Sec. 402.209 Scope and effect of exclusion.
(a) Scope of exclusion. Under this title, persons may be excluded
from the Medicare, Medicaid, and, where applicable, any other Federal
health care programs.
(b) Effect of exclusion on a person(s). (1) Unless and until an
excluded person is reinstated into the Medicare program, no payment is
made by Medicare, Medicaid, and, where applicable, any other Federal
health care programs for any item or service furnished by the excluded
person or at the direction or request of the excluded person when the
person furnishing the item or service knew or had reason to know of the
exclusion, on or after the effective date of the exclusion as specified
in the notice of exclusion.
(2) An excluded person may not take assignment of a Medicare
beneficiary's claim on or after the effective date of the exclusion.
(3) An excluded person that submits, or causes to be submitted,
claims for items or services furnished during the exclusion period is
subject to civil money penalty liability under section 1128A(a)(1)(D)
of the Act, and criminal liability under section 1128B(a)(3) of the
Act. In addition, submission of claims, or the causing of claims to be
submitted for items or services furnished, ordered, or prescribed, by
an excluded person may serve as the basis for denying reinstatement to
the Medicare program.
(c) Exceptions to paragraph (b)(1) of this section. (1) If a
Medicare beneficiary or other person (including a supplier) submits an
otherwise payable claim for items or services furnished by an excluded
person, or under the medical direction or on the request of an excluded
person after the effective date of the exclusion, CMS pays the first
claim submitted by the beneficiary or other person and immediately
notify the claimant of the exclusion. CMS does not pay a beneficiary or
other person (including a supplier) for items or services furnished by,
or under the medical direction of, an excluded person, more than 15
days after the date on the notice to the beneficiary or other person
(including a supplier), or after the effective date of the exclusion,
whichever is later.
(2) Notwithstanding the other provisions of this section, payment
may be made for certain emergency items or services furnished by an
excluded person, or under the medical direction or on the request of an
excluded person during the period of exclusion. To be payable, a claim
for the emergency items or services must be accompanied by a sworn
statement of the person furnishing the items or services, specifying
the nature of the emergency and the reason that the items or services
were not furnished by a person eligible to furnish or order the items
or services. No claim for emergency items or services is payable if
those items or services were provided by an excluded person that,
through employment, contractual, or under any other arrangement,
routinely provides emergency health care items or services.

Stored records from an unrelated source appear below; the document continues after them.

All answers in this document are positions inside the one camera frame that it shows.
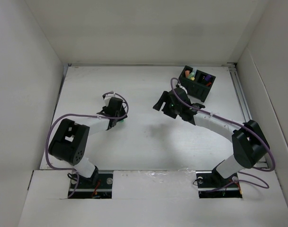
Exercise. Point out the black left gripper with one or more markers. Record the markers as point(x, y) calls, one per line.
point(121, 113)

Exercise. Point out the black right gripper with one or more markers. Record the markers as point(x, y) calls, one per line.
point(158, 105)

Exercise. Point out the orange pastel highlighter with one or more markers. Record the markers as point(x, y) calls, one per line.
point(187, 73)

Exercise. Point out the mint green pastel highlighter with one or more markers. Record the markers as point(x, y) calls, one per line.
point(191, 75)

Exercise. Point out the blue pastel highlighter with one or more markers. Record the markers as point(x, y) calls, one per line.
point(195, 70)

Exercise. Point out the black highlighter purple cap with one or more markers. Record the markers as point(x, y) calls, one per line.
point(208, 78)

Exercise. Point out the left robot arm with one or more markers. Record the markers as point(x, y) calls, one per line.
point(70, 139)

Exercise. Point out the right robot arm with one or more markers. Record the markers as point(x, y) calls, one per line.
point(248, 141)

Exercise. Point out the black two-compartment container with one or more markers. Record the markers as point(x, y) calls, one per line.
point(196, 88)

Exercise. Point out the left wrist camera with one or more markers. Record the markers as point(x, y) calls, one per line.
point(107, 96)

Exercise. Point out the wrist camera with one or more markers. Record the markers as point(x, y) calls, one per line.
point(107, 96)
point(182, 87)

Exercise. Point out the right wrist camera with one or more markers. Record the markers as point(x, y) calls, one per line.
point(182, 87)

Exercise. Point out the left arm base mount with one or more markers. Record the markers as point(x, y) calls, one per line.
point(100, 187)

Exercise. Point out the aluminium rail right side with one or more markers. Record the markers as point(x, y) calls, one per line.
point(239, 92)

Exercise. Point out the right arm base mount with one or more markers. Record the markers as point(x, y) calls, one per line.
point(211, 185)

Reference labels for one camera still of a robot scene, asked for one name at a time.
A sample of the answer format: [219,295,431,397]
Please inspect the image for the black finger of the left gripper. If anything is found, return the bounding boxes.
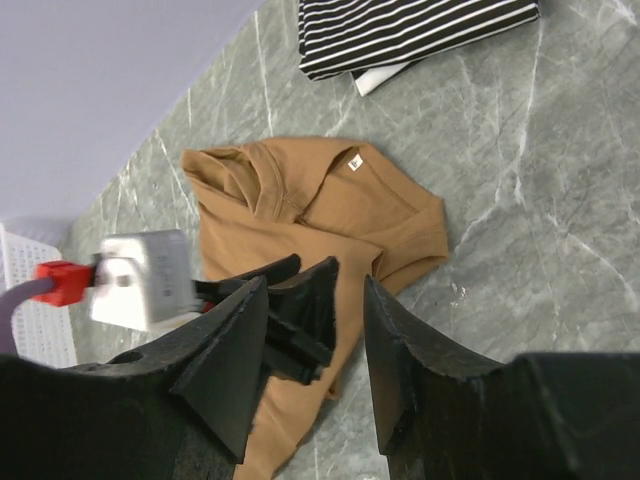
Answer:
[263,256,339,385]

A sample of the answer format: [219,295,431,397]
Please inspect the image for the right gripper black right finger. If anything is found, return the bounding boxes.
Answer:
[364,278,639,479]

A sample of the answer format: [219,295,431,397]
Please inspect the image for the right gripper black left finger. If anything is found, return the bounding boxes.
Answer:
[1,278,268,479]

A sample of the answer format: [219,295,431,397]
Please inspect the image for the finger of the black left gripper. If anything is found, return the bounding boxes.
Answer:
[194,254,301,306]

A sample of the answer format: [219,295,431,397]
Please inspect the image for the mustard garment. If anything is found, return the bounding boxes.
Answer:
[181,137,449,479]

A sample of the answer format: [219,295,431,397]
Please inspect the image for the striped tank tops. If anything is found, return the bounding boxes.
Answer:
[298,0,540,81]

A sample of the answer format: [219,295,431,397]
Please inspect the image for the white plastic basket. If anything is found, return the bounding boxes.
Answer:
[0,217,79,371]

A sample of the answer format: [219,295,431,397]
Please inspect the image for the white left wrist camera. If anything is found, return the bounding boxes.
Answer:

Sec. 402.210 Notice of exclusion.
(a) Notice of proposed determination. When the initiating agency
proposes to exclude a person from participation in a Federal health
care program in accordance with this part, notice of the intent to
exclude must be given in writing, and delivered or sent by certified
mail, return receipt requested. The written notice must include, at a
minimum, the following:
(1) Reference to the statutory basis for the exclusion.
(2) A description of the claims, requests for payment, or incidents
for which the exclusion is proposed.
(3) The reason why those claims, requests for payments, or
incidents subject the person to an exclusion.
(4) The length of the proposed exclusion.
(5) A description of the circumstances that were considered when
determining the period of exclusion.
(6) Instructions for responding to the notice, including a specific
statement of the person's right to submit documentary evidence and a
written response concerning whether the exclusion is warranted, and any
related issues such as potential mitigating circumstances. The notice
must specify that--
(i) The person has the right to request an opportunity to present
oral argument to an official of the initiating agency.
(ii) The request for oral argument must be submitted within 30 days
of the receipt of the notice of intent to exclude.
(7) If a person fails, within the time permitted under Sec.
402.212, to exercise the right to respond to the notice of intent to
exclude, the initiating agency may initiate actions for the imposition
of the exclusion.
(b) Notice of exclusion. Once the initiating agency determines that
an exclusion is warranted, a written notice of exclusion is sent to the
person in the same manner as described in paragraph (a) of this
section. The exclusion is effective 20 days from the date of the
notice. The written notice must include, at a minimum, the following:
(1) The basis for the exclusion.
(2) The length of the exclusion and, when applicable, the factors
considered in setting the length.
(3) The effect of exclusion.
(4) The earliest date on which the initiating agency considers a
request for reinstatement.
(5) The requirements and procedures for reinstatement.
(6) The appeal rights available to the excluded person under part
1005 of this title.
(c) Amendment to the notice. No later than 15 days before the final
exhibit exchanges required under Sec. 1005.8 of this title, the
initiating agency may amend the notice of exclusion if information
becomes available that justifies the imposition of a period of
exclusion other than the one proposed in the original written notice.
Sec. 402.212 Response to notice of proposed exclusion.
(a) A person that receives a notice of intent to exclude (that is,
the proposed determination) as described in Sec. 402.210, may present
to the initiating agency a written response arguing whether the
proposed exclusion is warranted, and may present additional supportive
documentation. The person must submit this response within 60 days of
the receipt of notice. The initiating agency reviews the materials
presented and initiate a response to the person regarding the argument
presented, and any changes to the determination, if appropriate.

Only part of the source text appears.